I’m sure we’ve all felt that moment of thinking; they don’t like working with me or what I’ve produced; or I’m obviously not good enough for that role; or experienced a situation of being excluded whether it’s actively (through bullying or teasing) or passively (the silent treatment or being passed over).
These moments are all on the continuum of rejection. The small less intense feelings of rejection for example, someone not saying hello as they pass by, through to applying for the role or grant we thought we would definitely get, and then not getting it.
No wonder rejection hurts. Our expectations or hopes in that moment, have been smashed. The feelings we experience are a result of heavy emotions that we are attempting to deal with. And then to make matters worse, we often engage in negative thoughts and harmful self-talk which exacerbates the situation even further. You know those comments that creep in e.g. ‘I’m useless’ ‘they’ll never want me’ ‘I’m so bad at that’ ‘I’m such a failure’ ‘I’ll never get…’
With this type of self-talk occurring, our performance decreases. As our performance decreases, we notice the ‘poor’ outcomes, results and consequences so we confirm for ourselves that, of course, we must be useless, terrible, or not good enough.
This vicious downward spiral leads us to therefore believe that this rejection is appropriate and we probably deserve it.
We often get asked by our clients; Why does rejection hurt so much?
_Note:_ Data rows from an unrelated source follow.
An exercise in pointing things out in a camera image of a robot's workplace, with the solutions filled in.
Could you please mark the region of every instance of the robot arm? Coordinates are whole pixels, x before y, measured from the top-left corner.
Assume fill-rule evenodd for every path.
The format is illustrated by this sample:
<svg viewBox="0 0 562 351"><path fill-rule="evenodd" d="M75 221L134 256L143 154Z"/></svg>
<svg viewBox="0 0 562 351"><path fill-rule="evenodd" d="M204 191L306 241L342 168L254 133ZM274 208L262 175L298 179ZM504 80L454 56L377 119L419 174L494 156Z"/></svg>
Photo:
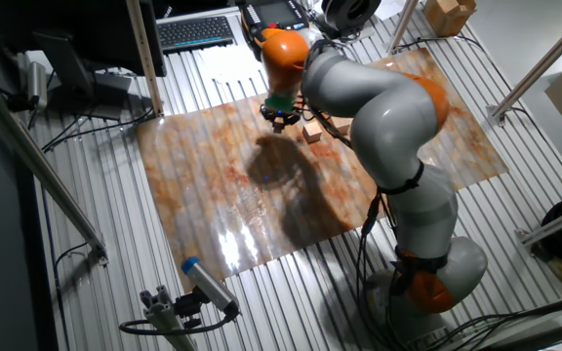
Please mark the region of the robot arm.
<svg viewBox="0 0 562 351"><path fill-rule="evenodd" d="M262 48L270 82L295 79L269 69L279 60L273 50L282 46L284 52L297 53L293 47L304 48L306 42L295 43L297 33L291 31L272 38ZM304 70L301 91L310 106L353 118L353 151L384 189L398 222L399 264L403 276L411 275L404 287L407 299L429 313L454 307L478 285L487 258L471 240L451 239L458 209L455 189L443 171L418 159L420 147L446 122L449 103L444 90L425 78L365 66L335 51L293 69ZM279 94L270 88L270 97ZM418 262L434 263L434 269L418 270Z"/></svg>

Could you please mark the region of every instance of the computer monitor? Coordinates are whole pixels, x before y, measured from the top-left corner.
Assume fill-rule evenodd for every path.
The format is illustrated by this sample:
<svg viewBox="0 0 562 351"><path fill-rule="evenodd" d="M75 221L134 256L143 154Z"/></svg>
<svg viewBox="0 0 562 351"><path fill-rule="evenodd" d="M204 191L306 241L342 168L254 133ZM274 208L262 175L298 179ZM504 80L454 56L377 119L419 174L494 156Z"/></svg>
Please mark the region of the computer monitor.
<svg viewBox="0 0 562 351"><path fill-rule="evenodd" d="M165 76L151 0L140 0L140 9L155 74ZM0 0L0 40L13 52L45 53L60 81L49 109L120 115L131 79L94 72L117 66L144 74L124 0Z"/></svg>

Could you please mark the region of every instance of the gray robot arm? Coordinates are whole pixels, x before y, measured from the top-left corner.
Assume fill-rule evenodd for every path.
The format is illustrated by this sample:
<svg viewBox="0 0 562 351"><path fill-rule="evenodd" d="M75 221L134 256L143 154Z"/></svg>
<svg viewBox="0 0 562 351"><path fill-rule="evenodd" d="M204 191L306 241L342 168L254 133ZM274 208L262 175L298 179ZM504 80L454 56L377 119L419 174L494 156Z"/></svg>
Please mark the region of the gray robot arm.
<svg viewBox="0 0 562 351"><path fill-rule="evenodd" d="M334 116L353 118L353 150L381 188L404 187L419 172L418 150L439 132L434 101L421 84L402 73L365 66L334 51L319 55L305 68L301 91L309 105ZM451 239L458 205L449 177L425 165L417 187L387 195L387 202L398 222L399 253L447 259L433 279L445 292L414 292L422 289L419 282L410 287L407 297L425 312L452 308L478 285L487 257L471 240ZM430 278L422 274L416 280Z"/></svg>

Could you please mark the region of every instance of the desk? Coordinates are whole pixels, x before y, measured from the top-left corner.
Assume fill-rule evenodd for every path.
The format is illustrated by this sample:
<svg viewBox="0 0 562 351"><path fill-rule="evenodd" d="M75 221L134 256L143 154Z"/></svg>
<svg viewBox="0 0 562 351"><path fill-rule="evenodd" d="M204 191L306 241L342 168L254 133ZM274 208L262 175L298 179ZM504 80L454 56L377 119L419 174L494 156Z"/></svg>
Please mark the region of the desk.
<svg viewBox="0 0 562 351"><path fill-rule="evenodd" d="M217 14L228 16L237 45L246 45L237 10L206 15ZM372 20L376 33L353 44L363 63L384 56L385 43L397 20L398 17ZM422 9L417 9L403 43L428 36L429 28ZM469 27L462 35L475 38ZM420 47L429 49L510 169L507 174L458 193L460 217L455 235L468 236L483 247L489 270L471 296L444 314L445 320L459 325L480 315L529 309L562 298L560 283L545 266L528 256L512 234L516 227L535 228L544 212L562 199L562 168L540 137L543 131L520 116L507 121L503 130L489 125L485 106L503 99L509 89L478 49L454 40ZM215 82L206 72L199 51L172 54L166 62L169 74L159 79L159 85L167 113L191 112L266 91L262 70L261 79ZM134 80L132 92L147 95L144 78ZM133 106L132 111L124 111L123 119L131 119L140 109ZM71 120L40 119L33 136L43 145ZM81 130L105 124L110 122L92 120L83 123ZM118 330L119 323L142 318L139 292L153 291L164 284L173 296L182 293L133 131L115 129L71 140L48 158L93 225L100 229L109 256L105 267L89 265L83 255L87 249L82 249L78 251L81 254L73 254L60 264L71 349L169 350L164 338L137 337ZM48 225L55 255L82 243L82 239L49 197L43 204L39 184L37 189L45 255L50 261ZM393 258L394 241L384 228L384 224L377 225L369 239L370 246L377 248L369 252L370 271L382 269ZM374 341L353 319L356 310L350 288L354 284L352 260L357 248L358 233L350 231L226 279L240 300L243 316L237 324L194 336L198 347L266 351L374 349ZM53 289L53 272L48 272ZM60 345L65 349L56 304L54 311ZM220 318L213 306L204 308L204 325Z"/></svg>

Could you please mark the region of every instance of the wooden block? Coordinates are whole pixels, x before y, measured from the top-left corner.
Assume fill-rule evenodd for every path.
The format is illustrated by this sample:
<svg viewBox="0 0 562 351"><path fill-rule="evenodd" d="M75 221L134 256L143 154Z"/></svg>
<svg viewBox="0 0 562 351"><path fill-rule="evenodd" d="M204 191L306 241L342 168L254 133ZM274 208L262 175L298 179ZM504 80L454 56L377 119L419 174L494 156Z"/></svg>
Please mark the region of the wooden block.
<svg viewBox="0 0 562 351"><path fill-rule="evenodd" d="M348 130L350 130L352 118L331 117L331 123L343 136L345 136L348 134Z"/></svg>
<svg viewBox="0 0 562 351"><path fill-rule="evenodd" d="M320 124L316 121L309 122L302 127L302 136L307 143L312 143L320 140L322 136L322 129Z"/></svg>

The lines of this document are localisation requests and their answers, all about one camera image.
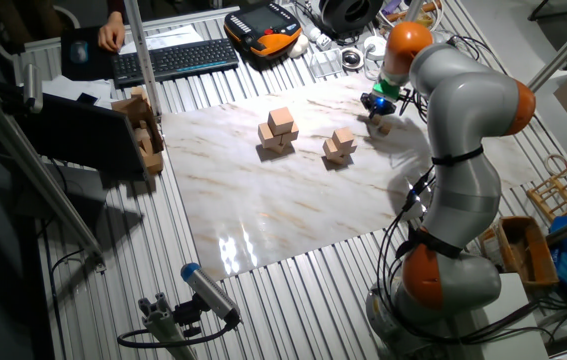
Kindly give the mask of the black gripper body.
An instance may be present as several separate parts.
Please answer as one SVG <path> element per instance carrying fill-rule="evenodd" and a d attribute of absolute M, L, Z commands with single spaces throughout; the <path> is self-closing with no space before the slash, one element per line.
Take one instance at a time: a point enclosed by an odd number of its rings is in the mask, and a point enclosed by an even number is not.
<path fill-rule="evenodd" d="M 394 114 L 396 111 L 396 100 L 385 94 L 375 92 L 362 93 L 360 101 L 364 108 L 374 112 L 375 115 Z"/>

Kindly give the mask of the bare person hand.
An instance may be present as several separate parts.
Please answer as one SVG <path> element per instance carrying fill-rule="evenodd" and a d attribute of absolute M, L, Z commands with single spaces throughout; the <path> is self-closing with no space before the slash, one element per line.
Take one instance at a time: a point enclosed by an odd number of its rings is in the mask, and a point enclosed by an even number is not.
<path fill-rule="evenodd" d="M 105 25 L 98 33 L 98 45 L 100 48 L 117 53 L 123 46 L 125 39 L 125 26 L 123 16 L 120 12 L 114 11 Z"/>

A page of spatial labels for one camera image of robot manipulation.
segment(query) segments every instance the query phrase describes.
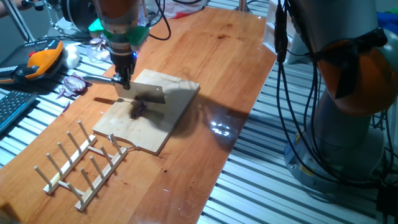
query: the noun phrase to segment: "screw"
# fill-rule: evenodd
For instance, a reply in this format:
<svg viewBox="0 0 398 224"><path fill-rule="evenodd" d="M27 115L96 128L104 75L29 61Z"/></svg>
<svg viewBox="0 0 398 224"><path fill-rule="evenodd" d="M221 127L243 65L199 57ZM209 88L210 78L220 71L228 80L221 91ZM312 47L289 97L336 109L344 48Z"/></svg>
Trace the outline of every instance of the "screw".
<svg viewBox="0 0 398 224"><path fill-rule="evenodd" d="M289 164L290 169L296 169L297 165L296 164Z"/></svg>

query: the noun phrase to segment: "knife handle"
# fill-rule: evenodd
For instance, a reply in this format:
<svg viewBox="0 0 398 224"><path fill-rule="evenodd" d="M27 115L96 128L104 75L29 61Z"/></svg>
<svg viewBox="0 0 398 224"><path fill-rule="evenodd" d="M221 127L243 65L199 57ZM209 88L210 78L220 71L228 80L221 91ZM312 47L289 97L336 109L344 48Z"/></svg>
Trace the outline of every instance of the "knife handle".
<svg viewBox="0 0 398 224"><path fill-rule="evenodd" d="M86 75L83 77L83 79L91 83L114 85L112 78L104 77L101 75Z"/></svg>

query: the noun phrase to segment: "knife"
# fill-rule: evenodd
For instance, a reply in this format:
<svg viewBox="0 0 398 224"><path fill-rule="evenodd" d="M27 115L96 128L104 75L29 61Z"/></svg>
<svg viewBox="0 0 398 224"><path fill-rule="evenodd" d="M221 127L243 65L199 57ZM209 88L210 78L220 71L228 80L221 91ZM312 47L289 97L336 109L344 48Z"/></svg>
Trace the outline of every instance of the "knife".
<svg viewBox="0 0 398 224"><path fill-rule="evenodd" d="M121 84L114 82L112 78L101 75L86 75L83 77L83 79L91 83L112 85L115 87L118 96L122 98L129 98L133 100L139 98L146 102L162 104L166 103L163 88L161 86L131 82L130 90L125 90Z"/></svg>

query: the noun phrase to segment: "wooden table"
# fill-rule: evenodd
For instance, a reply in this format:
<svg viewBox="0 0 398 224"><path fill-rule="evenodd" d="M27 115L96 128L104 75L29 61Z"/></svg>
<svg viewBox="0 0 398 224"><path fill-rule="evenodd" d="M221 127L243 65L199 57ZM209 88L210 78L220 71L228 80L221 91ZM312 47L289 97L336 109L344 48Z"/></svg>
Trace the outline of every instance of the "wooden table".
<svg viewBox="0 0 398 224"><path fill-rule="evenodd" d="M171 39L145 43L133 79L148 68L198 82L201 90L159 157L131 151L84 213L76 211L77 199L68 190L59 187L51 197L44 193L45 182L33 166L52 177L56 170L45 154L64 164L67 160L57 142L69 154L75 150L65 132L83 142L76 122L82 120L92 133L91 128L117 98L113 87L93 85L0 169L4 211L21 223L196 223L275 56L262 44L264 18L206 8L169 21ZM164 22L151 33L166 36ZM113 73L111 68L105 75ZM211 129L213 121L228 126L231 134L216 134ZM116 153L106 138L98 139L96 147L103 145L108 153ZM84 167L91 180L98 175L90 155L104 167L106 160L89 152L66 179L83 191L88 185L79 168Z"/></svg>

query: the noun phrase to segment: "cutting board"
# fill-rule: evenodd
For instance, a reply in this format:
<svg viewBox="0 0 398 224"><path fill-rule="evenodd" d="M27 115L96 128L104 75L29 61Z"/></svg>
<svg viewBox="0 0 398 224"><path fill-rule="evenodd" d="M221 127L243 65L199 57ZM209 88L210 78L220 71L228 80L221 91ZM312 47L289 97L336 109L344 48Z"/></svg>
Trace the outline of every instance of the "cutting board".
<svg viewBox="0 0 398 224"><path fill-rule="evenodd" d="M198 93L199 83L148 69L142 71L134 82L161 86L166 104L146 103L147 109L142 116L132 118L134 102L120 98L95 124L93 131L102 136L113 133L118 141L158 155Z"/></svg>

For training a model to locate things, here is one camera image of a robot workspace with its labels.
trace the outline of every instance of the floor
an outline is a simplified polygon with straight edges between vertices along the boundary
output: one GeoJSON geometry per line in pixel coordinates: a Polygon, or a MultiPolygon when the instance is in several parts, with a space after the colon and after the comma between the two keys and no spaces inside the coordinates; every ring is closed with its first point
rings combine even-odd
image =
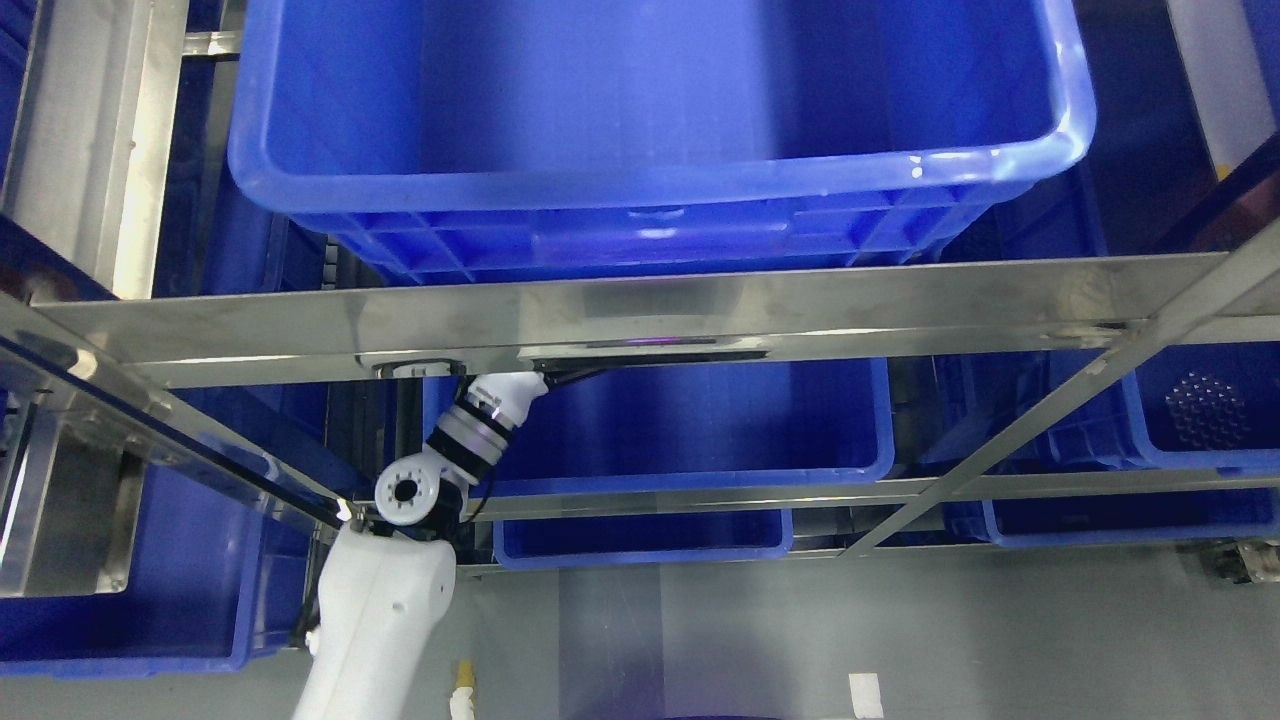
{"type": "MultiPolygon", "coordinates": [[[[484,720],[851,719],[850,673],[892,720],[1270,719],[1280,587],[1169,547],[488,575],[460,583],[406,719],[447,717],[460,659],[484,720]]],[[[287,717],[308,666],[3,679],[0,717],[287,717]]]]}

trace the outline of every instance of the metal beam
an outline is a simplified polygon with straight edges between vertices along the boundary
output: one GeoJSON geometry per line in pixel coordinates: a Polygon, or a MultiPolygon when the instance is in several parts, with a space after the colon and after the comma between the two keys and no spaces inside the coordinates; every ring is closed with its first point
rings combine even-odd
{"type": "MultiPolygon", "coordinates": [[[[929,477],[899,478],[867,484],[492,497],[484,506],[480,519],[486,521],[538,520],[653,512],[899,505],[916,498],[937,482],[938,478],[929,477]]],[[[1226,477],[1210,469],[982,475],[948,500],[1019,500],[1257,487],[1280,487],[1280,475],[1226,477]]],[[[477,506],[479,498],[472,498],[467,512],[475,511],[477,506]]]]}
{"type": "MultiPolygon", "coordinates": [[[[1225,258],[349,290],[38,310],[166,387],[1055,350],[1111,346],[1225,258]]],[[[1274,296],[1258,296],[1240,316],[1224,315],[1187,340],[1280,340],[1274,296]]]]}
{"type": "Polygon", "coordinates": [[[1050,392],[969,457],[938,478],[929,489],[850,546],[865,556],[931,507],[950,498],[1036,436],[1123,378],[1162,348],[1179,342],[1215,314],[1280,272],[1280,220],[1231,252],[1226,260],[1174,296],[1146,324],[1126,331],[1111,348],[1050,392]]]}
{"type": "Polygon", "coordinates": [[[150,297],[188,0],[45,0],[0,208],[119,297],[150,297]]]}

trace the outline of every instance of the black rubber ring
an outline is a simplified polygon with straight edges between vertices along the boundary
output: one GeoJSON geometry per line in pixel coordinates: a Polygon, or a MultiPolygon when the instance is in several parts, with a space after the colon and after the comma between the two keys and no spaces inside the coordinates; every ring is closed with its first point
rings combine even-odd
{"type": "Polygon", "coordinates": [[[426,438],[426,446],[477,480],[493,469],[493,465],[485,461],[484,457],[471,452],[465,445],[453,439],[451,434],[440,428],[435,428],[431,432],[431,437],[426,438]]]}

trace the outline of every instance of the metal rail
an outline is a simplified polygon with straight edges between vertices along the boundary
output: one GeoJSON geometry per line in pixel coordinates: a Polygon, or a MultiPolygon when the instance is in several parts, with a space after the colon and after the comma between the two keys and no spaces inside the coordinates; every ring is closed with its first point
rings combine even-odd
{"type": "MultiPolygon", "coordinates": [[[[38,305],[166,387],[1108,347],[1226,254],[38,305]]],[[[1280,288],[1187,342],[1280,340],[1280,288]]]]}
{"type": "MultiPolygon", "coordinates": [[[[937,483],[938,478],[931,477],[896,478],[867,484],[492,497],[485,505],[481,518],[495,521],[653,512],[900,505],[920,497],[937,483]]],[[[1231,477],[1221,475],[1210,469],[982,475],[959,488],[946,500],[1019,500],[1257,487],[1280,487],[1280,475],[1231,477]]],[[[475,510],[479,500],[472,500],[468,512],[475,510]]]]}
{"type": "Polygon", "coordinates": [[[296,527],[310,530],[317,523],[338,524],[333,502],[338,495],[330,487],[349,487],[356,479],[349,468],[303,459],[317,471],[312,477],[122,368],[87,340],[23,302],[101,297],[101,287],[4,218],[0,247],[6,251],[0,254],[0,278],[5,281],[5,292],[0,292],[0,387],[15,397],[40,396],[41,406],[60,410],[61,425],[87,437],[110,438],[141,460],[178,466],[196,482],[296,527]]]}

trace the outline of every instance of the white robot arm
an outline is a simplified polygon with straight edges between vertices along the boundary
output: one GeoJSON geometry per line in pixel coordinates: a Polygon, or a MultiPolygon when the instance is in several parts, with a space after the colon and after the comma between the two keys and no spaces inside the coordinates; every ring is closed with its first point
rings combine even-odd
{"type": "MultiPolygon", "coordinates": [[[[539,373],[476,378],[422,451],[378,477],[378,514],[451,538],[470,488],[547,388],[539,373]]],[[[315,664],[294,720],[397,720],[426,639],[453,598],[456,564],[447,539],[417,542],[346,525],[320,573],[320,626],[308,641],[315,664]]]]}

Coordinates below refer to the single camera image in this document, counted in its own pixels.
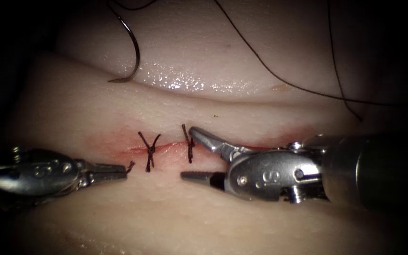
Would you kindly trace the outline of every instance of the skin fold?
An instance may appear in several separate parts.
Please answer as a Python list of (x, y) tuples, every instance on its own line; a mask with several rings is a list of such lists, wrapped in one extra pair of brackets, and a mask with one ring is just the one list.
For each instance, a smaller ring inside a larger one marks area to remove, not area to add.
[[(326, 2), (221, 4), (273, 72), (340, 96)], [(198, 144), (189, 164), (180, 125), (238, 144), (278, 147), (319, 133), (397, 130), (406, 112), (350, 103), (365, 117), (359, 122), (342, 101), (283, 84), (213, 1), (159, 0), (139, 11), (115, 9), (140, 45), (135, 79), (107, 82), (131, 72), (134, 49), (104, 1), (83, 6), (61, 30), (55, 52), (37, 54), (1, 144), (136, 165), (125, 182), (82, 189), (19, 215), (8, 228), (18, 247), (41, 254), (391, 253), (401, 247), (394, 217), (325, 201), (247, 202), (180, 180), (181, 171), (227, 168)], [(358, 9), (342, 4), (332, 13), (346, 96), (401, 101), (400, 68), (384, 67), (379, 57), (382, 24), (369, 15), (357, 21)], [(150, 144), (161, 134), (151, 173), (145, 172), (147, 150), (138, 131)]]

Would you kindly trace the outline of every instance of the black thread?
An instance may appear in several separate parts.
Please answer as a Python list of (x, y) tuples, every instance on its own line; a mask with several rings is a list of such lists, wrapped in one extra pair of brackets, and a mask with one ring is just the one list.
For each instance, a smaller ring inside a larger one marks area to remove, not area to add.
[(127, 167), (126, 173), (129, 173), (132, 171), (132, 168), (136, 165), (134, 161), (130, 161), (130, 165)]
[(187, 141), (188, 145), (188, 163), (192, 163), (193, 159), (193, 147), (195, 146), (195, 141), (193, 140), (193, 137), (191, 139), (188, 139), (188, 134), (187, 134), (187, 129), (185, 128), (185, 124), (182, 124), (182, 130), (184, 131), (185, 135), (185, 140)]
[(141, 137), (141, 139), (143, 140), (144, 144), (146, 145), (147, 148), (147, 165), (146, 165), (146, 172), (151, 172), (151, 165), (152, 168), (155, 167), (154, 163), (153, 163), (153, 153), (155, 152), (155, 143), (157, 143), (158, 138), (161, 136), (161, 134), (159, 134), (155, 140), (153, 141), (152, 146), (150, 146), (146, 139), (144, 139), (143, 134), (140, 132), (138, 132), (139, 136)]
Research shows us that our brains process physical pain and rejection in a very similar way! Rejection activates regions of the brain involved in both physical and emotional components of pain. The more intense the rejection, the more intense the pain. We then end up in survival and fight mode.
So, what can we do to reduce or inhibit ‘rejection’ having such a massive impact on our career and our lives?
We can learn alternative and new ways of thinking, to cope and deal with these rising feelings of anguish, distress and suffering.
Remember: the only meaning anything has, is the meaning we give it.
The person that ‘snubbed you as they walked past’ may have be so focussed on their next task, they didn’t even notice you. The role you were so set on getting but didn’t, is maybe a lucky escape and providing you an opportunity to explore other avenues that you were blind to, and maybe, there is a much better outcome waiting for you. In our experience, there usually is!
The outcome, whatever it is, is an opportunity to experience greatness, to thrive at a deeper level, but only when we allow ourselves to look for and receive that meaning.
Dealing and coping with rejection requires us to notice, acknowledge and become aware of the thoughts, feelings and consequences of what is occurring in that specific moment. To assign lightness, curiosity and openness to explore the next step. It is an opportunity to NOT assign heavy, weighted negative meaning to it. Just as physical pain subsides, so too does emotional pain.
Allow yourself the opportunity to see the moment as a time for learning, growing, thriving and flourishing into the next new opportunity of greatness.